On se tromperait singulièrement d'ailleurs, en se figurant que sa collaboration s'arrêtât là. Tout d'abord, il est l'auteur d'un nombre considérable de Bulletins d'Astronomie ou de Physique, ou d'articles de variétés, d'une foule de comptes rendus bibliographiques, et de la plupart des articles parus en tête des livraisons de la REVUE depuis 1896 sous la signature de La Rédaction en diverses circonstances solennelles, telles que fêtes jubilaires, hommages publics, remises de distinctions. honorifiques, etc. A l'occasion des vingt-cinq premières années d'existence de la Société scientifique, il publia les Tables complètes de nos deux collections, la REVUE et les ANNALES. Tout cet ensemble, joint aux articles proprement dits, équivaut à une demi-douzaine au moins des volumes semestriels de la REVUE. Et que de fois n'a-t-il pas, sous le couvert plus ou moins transparent de l'anonyme ou du pseudonyme, comblé des lacunes ou suppléé à des défaillances!
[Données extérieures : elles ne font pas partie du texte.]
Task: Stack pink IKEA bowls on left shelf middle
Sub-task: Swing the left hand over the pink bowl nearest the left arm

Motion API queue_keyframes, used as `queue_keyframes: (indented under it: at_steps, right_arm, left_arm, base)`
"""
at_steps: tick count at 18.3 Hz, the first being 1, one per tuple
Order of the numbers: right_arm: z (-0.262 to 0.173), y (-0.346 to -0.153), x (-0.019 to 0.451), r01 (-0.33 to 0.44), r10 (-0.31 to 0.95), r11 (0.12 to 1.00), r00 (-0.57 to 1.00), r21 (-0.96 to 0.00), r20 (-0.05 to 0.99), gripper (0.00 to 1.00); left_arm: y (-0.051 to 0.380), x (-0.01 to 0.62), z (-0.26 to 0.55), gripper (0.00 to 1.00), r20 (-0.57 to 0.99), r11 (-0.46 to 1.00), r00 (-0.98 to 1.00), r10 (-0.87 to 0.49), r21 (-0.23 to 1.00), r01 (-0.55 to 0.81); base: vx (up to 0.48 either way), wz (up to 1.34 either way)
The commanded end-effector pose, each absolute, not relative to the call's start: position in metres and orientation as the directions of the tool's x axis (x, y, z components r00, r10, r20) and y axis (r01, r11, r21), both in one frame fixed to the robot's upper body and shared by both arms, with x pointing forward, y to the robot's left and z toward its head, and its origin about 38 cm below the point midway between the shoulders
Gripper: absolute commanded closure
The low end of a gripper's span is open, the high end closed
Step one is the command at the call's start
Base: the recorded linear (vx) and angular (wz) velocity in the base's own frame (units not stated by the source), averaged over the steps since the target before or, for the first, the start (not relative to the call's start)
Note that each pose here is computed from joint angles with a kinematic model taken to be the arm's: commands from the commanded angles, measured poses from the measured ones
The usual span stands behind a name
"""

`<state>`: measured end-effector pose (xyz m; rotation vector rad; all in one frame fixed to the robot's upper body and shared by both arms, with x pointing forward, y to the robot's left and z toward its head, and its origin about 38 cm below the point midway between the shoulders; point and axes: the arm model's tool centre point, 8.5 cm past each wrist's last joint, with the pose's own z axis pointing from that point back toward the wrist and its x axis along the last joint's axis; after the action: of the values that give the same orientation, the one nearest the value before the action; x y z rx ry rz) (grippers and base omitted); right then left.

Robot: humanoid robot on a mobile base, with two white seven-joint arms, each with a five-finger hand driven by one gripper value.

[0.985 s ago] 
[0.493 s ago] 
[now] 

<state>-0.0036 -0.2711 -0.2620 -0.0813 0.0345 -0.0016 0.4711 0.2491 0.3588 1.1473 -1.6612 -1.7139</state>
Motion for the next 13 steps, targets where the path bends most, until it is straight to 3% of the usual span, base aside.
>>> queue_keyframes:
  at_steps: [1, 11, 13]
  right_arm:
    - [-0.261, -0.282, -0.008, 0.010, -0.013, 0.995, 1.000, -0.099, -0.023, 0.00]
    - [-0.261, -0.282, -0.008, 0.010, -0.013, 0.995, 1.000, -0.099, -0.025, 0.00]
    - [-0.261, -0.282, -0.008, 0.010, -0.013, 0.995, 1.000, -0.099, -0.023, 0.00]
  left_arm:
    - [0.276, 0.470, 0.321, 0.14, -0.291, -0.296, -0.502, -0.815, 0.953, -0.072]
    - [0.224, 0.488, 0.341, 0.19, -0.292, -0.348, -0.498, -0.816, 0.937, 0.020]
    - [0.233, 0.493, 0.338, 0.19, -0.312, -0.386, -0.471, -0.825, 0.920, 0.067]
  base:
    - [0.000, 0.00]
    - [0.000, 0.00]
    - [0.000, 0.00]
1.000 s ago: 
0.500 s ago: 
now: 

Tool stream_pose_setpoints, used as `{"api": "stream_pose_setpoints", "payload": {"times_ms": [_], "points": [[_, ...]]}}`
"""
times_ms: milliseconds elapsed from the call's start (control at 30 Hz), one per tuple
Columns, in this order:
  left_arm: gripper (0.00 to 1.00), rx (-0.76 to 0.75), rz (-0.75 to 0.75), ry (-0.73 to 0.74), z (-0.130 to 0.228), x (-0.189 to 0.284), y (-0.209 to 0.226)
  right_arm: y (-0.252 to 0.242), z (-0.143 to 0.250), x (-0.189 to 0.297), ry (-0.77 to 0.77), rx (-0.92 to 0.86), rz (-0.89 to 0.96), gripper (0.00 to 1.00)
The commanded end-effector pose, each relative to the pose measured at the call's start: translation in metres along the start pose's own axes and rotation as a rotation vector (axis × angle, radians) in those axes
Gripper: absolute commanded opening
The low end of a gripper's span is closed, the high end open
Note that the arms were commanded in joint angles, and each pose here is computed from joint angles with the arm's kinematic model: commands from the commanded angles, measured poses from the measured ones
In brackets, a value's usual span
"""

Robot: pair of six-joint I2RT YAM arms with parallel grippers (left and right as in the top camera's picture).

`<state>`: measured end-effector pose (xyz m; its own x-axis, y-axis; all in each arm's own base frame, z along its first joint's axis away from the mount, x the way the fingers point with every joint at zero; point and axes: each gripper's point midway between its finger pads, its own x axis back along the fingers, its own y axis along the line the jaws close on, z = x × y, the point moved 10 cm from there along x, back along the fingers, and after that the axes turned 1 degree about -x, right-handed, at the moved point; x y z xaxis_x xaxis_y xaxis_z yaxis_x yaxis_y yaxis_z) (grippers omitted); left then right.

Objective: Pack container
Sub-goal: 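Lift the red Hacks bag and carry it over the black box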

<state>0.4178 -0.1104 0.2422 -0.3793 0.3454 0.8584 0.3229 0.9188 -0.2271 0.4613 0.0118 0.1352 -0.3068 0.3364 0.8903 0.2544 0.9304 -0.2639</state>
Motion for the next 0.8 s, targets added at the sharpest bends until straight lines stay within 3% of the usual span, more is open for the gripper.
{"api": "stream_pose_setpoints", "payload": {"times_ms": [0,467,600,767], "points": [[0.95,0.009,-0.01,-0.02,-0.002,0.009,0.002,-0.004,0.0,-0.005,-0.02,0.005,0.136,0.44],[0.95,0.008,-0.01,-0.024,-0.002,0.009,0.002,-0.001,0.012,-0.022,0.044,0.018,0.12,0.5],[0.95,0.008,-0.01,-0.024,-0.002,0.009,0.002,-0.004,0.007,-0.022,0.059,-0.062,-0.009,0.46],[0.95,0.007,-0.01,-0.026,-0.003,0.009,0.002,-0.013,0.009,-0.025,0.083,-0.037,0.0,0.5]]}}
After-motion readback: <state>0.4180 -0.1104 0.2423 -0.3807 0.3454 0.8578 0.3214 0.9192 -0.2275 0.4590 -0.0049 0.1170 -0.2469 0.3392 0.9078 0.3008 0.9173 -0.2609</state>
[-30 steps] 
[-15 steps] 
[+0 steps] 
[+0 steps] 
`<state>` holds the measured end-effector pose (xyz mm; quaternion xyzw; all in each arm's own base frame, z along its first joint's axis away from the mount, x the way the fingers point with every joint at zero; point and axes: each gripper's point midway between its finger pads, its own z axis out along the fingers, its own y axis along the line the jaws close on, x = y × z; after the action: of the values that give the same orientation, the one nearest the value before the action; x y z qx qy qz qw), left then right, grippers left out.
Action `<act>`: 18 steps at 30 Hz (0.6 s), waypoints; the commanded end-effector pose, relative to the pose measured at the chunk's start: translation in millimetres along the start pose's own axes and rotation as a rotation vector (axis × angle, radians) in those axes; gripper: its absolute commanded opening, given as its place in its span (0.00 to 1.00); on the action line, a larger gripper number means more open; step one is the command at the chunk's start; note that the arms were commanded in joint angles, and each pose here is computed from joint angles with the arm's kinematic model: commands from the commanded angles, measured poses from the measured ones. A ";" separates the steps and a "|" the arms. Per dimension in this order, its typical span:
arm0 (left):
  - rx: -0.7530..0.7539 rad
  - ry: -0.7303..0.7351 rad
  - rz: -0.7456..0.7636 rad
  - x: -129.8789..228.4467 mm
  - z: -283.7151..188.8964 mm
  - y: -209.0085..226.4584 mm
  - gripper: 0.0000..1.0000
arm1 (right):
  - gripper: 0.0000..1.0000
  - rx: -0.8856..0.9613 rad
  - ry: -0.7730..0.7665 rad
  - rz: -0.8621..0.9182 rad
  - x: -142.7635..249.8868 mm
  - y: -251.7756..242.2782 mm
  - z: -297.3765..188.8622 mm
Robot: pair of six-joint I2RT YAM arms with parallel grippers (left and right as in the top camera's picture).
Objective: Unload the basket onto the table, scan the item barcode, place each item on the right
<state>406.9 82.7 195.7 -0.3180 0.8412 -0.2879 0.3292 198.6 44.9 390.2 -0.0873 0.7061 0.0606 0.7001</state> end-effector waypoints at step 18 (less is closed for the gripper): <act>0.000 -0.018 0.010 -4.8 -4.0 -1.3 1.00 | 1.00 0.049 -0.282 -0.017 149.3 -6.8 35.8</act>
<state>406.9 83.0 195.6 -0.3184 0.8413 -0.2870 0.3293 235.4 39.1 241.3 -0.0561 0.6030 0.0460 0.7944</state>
Les initiales N. N., par exemple, lettres terminales de ses nom et prénom, ont servi en bien des cas à cette œuvre de dévouement modeste. Que de fois aussi n'est-il pas discrètement venu en aide à des collaborateurs de bonne volonté, tout pleins

d'excellentes idées, mais peu experts dans l'art de les faire valoir! Que de temps surtout, que de travail obscur et d'humble patience représente la tâche fastidieuse de l'administration matérielle des publications de la Société scientifique! Que de correspondances, que de démarches personnelles pour s'assurer les concours indispensables et les avoir à sa disposition au temps voulu! Que d'efforts aussi pour recruter de nouveaux membres! Et ce zèle, n'omettons pas de le dire, ne resta point sans fruit. Son passage au Secrétariat fut signalé par un relèvement sensible du nombre de nos membres et de nos abonnés.

Sous le poids de cette besogne toujours renaissante, qui l'absorbait de plus en plus, sous le coup aussi des révoltes d'une santé chancelante contre une hygiène réglée beaucoup moins sur les axiomes de la Faculté que sur les besoins impérieux de la corvée quotidienne, il avait finalement renoncé à l'enseignement qu'il aimait, et ne vivait plus que pour la Société scientifique. Plus d'une fois, depuis lors, son état avait inquiété ses amis. La guerre lui porta un coup terrible. A partir de 1914, il ne fit vraiment plus que décliner. L'impossibilité de continuer les publications de la Société acheva de le désorienter en le jetant hors de toutes ses habitudes. En vain essaya-t-il de préparer des matériaux pour la renaissance de la REVUE après la tourmente. Sa veine était tarie et son ressort brisé. En janvier 1918, l'abattement de ses forces annonça manifestement une fin prochaine. Il reçut avec une foi profonde les derniers sacrements, et le 23 février il expirait.

Le R. P. Thirion fut un travailleur infatigable, et un travailleur d'une haute conscience. Comme professeur, comme Secrétaire de la Société scientifique, ses préoccupations allaient avant tout à son devoir professionnel. Les travaux auxquels l'inclinaient ses goûts personnels ne venaient qu'en seconde ligne et restaient III SÉRIE. T. XXVII.